Problem to work on:
Reproduce exactly the line that includes "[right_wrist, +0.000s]" and all lines after it, ending with the last line of the data.

Data block:
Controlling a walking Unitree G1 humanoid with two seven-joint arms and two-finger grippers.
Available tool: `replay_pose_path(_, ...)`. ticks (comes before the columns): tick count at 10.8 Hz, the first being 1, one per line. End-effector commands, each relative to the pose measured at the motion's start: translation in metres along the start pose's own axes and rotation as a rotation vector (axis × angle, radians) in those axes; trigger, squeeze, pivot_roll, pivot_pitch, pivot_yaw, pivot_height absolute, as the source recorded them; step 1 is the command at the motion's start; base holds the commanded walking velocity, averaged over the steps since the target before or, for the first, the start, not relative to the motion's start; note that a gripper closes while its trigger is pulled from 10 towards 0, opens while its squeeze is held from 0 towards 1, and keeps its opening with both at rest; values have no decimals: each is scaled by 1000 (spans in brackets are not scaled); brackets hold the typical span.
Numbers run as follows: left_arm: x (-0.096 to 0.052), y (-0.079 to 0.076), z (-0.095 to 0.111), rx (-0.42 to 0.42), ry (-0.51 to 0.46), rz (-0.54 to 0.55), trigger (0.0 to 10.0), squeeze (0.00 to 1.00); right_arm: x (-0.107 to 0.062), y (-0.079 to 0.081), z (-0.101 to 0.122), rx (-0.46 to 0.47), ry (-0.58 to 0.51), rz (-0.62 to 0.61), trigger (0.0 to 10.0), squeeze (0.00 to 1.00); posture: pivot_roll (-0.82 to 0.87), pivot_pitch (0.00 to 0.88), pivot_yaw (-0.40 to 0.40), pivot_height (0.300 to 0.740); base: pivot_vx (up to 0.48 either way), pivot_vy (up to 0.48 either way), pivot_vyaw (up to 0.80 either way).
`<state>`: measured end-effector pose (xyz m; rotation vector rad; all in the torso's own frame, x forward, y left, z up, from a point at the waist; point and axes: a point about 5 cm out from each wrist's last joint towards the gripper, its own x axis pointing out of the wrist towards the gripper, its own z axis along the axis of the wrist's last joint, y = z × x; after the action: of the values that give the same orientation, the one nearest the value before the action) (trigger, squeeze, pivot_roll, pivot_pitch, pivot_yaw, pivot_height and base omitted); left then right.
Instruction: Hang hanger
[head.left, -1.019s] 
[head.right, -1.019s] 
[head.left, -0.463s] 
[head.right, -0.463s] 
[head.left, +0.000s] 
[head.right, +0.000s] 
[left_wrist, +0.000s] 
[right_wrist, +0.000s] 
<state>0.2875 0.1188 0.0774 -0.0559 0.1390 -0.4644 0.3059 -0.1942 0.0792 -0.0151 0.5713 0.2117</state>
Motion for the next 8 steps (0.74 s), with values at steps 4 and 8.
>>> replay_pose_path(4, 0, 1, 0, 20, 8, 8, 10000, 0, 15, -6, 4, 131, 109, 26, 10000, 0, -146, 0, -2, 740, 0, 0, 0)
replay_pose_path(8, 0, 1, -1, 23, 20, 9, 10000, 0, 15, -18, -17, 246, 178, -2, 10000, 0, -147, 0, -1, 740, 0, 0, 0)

Reply:
[right_wrist, +0.000s] 
<state>0.2875 0.1188 0.0774 -0.0559 0.1390 -0.4644 0.3059 -0.1942 0.0792 -0.0151 0.5713 0.2117</state>
Motion for the next 8 steps (0.74 s), with values at steps 4 and 8.
>>> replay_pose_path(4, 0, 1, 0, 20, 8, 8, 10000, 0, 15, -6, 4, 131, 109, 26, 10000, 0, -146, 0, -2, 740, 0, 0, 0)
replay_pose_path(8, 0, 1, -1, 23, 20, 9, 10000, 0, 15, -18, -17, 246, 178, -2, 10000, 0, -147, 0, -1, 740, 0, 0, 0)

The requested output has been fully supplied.